Responsible AI – Fundamentals, Policy, and Implementation
94-885
Units: 6
Description
As the world rapidly embraces Artificial Intelligence, the potential for both benefit and harm escalates. This course, "Responsible AI: Principles, Policies, and Practices," navigates the complexities of responsible AI use. Our focus is on providing a detailed and practical understanding of the key risks and harms traditional and generative AI can pose, the principles guiding ethical use of AI, and the intricacies of how these harms manifest themselves in the AI lifecycle. This course places a strong emphasis on bias, fairness, transparency, explainability, safety, security, privacy, and accountability, demystifying these foundational concepts and highlighting their relevance in the end-to-end AI life cycle.
Delve into the regulatory landscape of AI as we dissect policymaking worldwide and scrutinize responsible AI frameworks adopted by leading organizations. You'll gain valuable insight into the emerging standards, certifications, and accreditation programs that are guiding the responsible use of AI, Generative AI, and Large Language Models. Building on this knowledge, the course will help you understand the integral role of governance in AI and the pivotal role that various stakeholders play in this landscape.
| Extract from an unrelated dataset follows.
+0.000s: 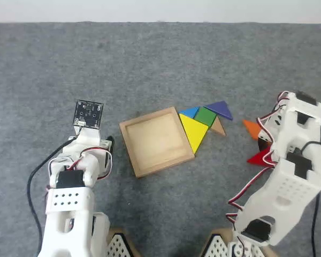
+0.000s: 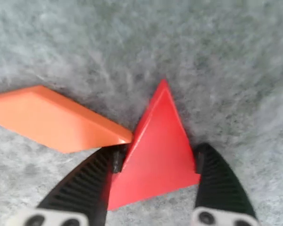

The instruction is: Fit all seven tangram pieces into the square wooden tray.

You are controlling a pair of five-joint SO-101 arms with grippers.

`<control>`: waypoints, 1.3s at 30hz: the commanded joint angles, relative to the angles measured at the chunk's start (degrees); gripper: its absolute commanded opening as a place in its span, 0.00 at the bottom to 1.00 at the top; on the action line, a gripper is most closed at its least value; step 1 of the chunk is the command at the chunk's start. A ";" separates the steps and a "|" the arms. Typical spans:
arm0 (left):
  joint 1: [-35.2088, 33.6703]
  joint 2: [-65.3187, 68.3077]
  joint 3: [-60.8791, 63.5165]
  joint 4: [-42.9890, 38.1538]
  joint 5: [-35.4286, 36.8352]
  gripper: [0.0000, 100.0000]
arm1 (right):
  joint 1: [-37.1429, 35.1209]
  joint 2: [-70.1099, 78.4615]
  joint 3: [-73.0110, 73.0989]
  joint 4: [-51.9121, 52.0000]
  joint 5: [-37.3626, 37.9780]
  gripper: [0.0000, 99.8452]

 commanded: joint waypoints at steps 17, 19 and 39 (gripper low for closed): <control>0.26 -0.09 -0.84 0.26 -0.44 0.17 | 4.00 -36.26 12.66 3.74 -0.88 0.13; 0.35 -0.09 -0.84 0.26 -0.44 0.17 | 4.35 -40.48 17.67 1.89 -0.35 0.13; 0.44 0.00 -0.84 0.26 -0.44 0.17 | -5.23 -20.97 13.01 -5.93 -9.49 0.31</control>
Our unique approach combines theory with practical strategy, enabling you to develop a comprehensive operational plan for implementing responsible AI within an organization. The course culminates with the creation of a strategy and handbook tailored to the needs of an organization. Furthermore, we will equip you with the skills to communicate effectively, making a compelling case for implementing a responsible AI program. Several guest lectures from practitioners and policy makers, coupled with synthetic case scenarios will give you a window into how organizations and policy making bodies are advancing the responsible use of AI.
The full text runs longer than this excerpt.